» Work required:
Only the pictures should be left out; write out all other data exactly.

» Data provided:

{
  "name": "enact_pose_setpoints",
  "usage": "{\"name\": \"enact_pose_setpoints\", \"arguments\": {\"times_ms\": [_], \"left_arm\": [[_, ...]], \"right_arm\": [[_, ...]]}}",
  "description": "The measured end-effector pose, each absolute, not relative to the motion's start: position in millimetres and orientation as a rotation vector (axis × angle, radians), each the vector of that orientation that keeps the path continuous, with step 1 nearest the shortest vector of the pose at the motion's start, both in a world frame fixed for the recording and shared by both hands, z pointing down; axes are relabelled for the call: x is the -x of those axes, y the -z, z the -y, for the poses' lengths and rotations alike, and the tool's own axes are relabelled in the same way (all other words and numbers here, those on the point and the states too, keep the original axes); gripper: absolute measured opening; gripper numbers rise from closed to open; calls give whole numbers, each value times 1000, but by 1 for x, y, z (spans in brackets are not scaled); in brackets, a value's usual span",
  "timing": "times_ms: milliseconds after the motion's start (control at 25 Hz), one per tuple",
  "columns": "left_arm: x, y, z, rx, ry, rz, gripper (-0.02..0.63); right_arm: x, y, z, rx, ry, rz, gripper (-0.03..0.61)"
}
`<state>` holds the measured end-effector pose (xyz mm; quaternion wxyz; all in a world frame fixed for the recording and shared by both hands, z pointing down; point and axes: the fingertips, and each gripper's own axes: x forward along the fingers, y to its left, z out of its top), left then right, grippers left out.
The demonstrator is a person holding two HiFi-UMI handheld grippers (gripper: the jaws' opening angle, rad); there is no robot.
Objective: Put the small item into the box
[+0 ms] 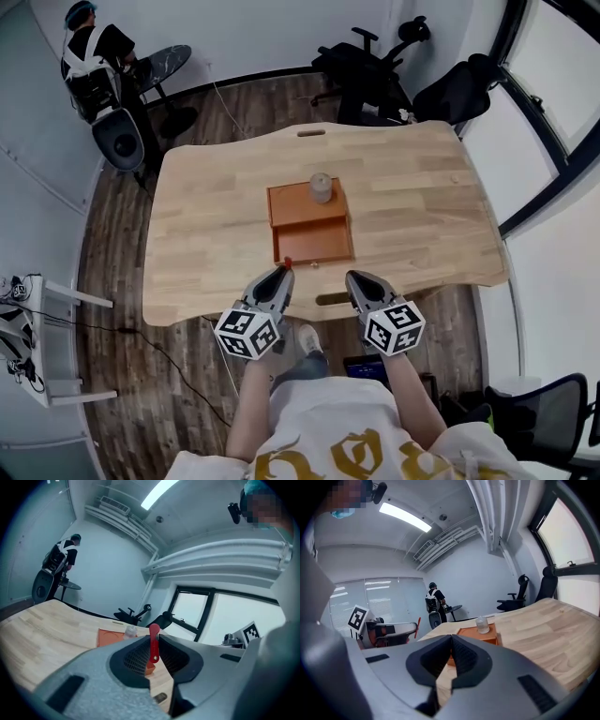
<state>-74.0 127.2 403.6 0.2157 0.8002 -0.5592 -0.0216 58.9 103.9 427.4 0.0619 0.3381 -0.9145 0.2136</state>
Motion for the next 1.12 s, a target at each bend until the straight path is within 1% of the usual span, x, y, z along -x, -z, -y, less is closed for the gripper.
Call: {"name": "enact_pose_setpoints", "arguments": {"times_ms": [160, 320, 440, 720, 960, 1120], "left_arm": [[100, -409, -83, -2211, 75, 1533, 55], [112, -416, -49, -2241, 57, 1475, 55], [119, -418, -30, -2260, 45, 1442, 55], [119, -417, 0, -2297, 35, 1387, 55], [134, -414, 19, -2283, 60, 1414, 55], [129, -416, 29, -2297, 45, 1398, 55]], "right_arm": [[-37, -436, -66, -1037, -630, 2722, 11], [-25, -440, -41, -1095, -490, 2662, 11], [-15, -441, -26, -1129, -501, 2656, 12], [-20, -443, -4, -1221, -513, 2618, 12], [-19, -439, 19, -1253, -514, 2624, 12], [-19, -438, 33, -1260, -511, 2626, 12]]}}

» Response area:
{
  "name": "enact_pose_setpoints",
  "usage": "{\"name\": \"enact_pose_setpoints\", \"arguments\": {\"times_ms\": [_], \"left_arm\": [[_, ...]], \"right_arm\": [[_, ...]]}}",
  "description": "The measured end-effector pose, each absolute, not relative to the motion's start: position in millimetres and orientation as a rotation vector (axis × angle, radians), each the vector of that orientation that keeps the path continuous, with step 1 nearest the shortest vector of the pose at the motion's start, both in a world frame fixed for the recording and shared by both hands, z pointing down; axes are relabelled for the call: x is the -x of those axes, y the -z, z the -y, for the poses' lengths and rotations alike, and the tool's own axes are relabelled in the same way (all other words and numbers here, those on the point and the states too, keep the original axes); gripper: absolute measured opening; gripper numbers rise from closed to open; calls give whole numbers, each value times 1000, but by 1 for x, y, z (spans in brackets are not scaled); in brackets, a value's usual span",
  "timing": "times_ms: milliseconds after the motion's start (control at 25 Hz), one per tuple",
  "columns": "left_arm: x, y, z, rx, ry, rz, gripper (-0.02..0.63); right_arm: x, y, z, rx, ry, rz, gripper (-0.03..0.61)"
}
`<state>` holds the measured end-effector pose (xyz mm; quaternion wxyz; all in a world frame fixed for the recording and shared by both hands, z pointing down; point and axes: the fingertips, and each gripper's own axes: x forward along the fingers, y to its left, z out of its top), left then right, grippers left out.
The demonstrator is a person holding two HiFi-UMI handheld grippers (gripper: the jaws' opening angle, rad); there is no robot.
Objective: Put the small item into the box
[+0 ms] 
<state>-74.0 127.2 403.6 0.2157 0.8002 -0.5592 -0.0216 58.9 103.9 427.4 0.0619 0.3381 -0.9145 0.2136</state>
Motion for the next 1.12 s, a target at each bend until the straight path is within 1% of the usual span, x, y, z along -x, -z, -y, less is closed for the gripper.
Call: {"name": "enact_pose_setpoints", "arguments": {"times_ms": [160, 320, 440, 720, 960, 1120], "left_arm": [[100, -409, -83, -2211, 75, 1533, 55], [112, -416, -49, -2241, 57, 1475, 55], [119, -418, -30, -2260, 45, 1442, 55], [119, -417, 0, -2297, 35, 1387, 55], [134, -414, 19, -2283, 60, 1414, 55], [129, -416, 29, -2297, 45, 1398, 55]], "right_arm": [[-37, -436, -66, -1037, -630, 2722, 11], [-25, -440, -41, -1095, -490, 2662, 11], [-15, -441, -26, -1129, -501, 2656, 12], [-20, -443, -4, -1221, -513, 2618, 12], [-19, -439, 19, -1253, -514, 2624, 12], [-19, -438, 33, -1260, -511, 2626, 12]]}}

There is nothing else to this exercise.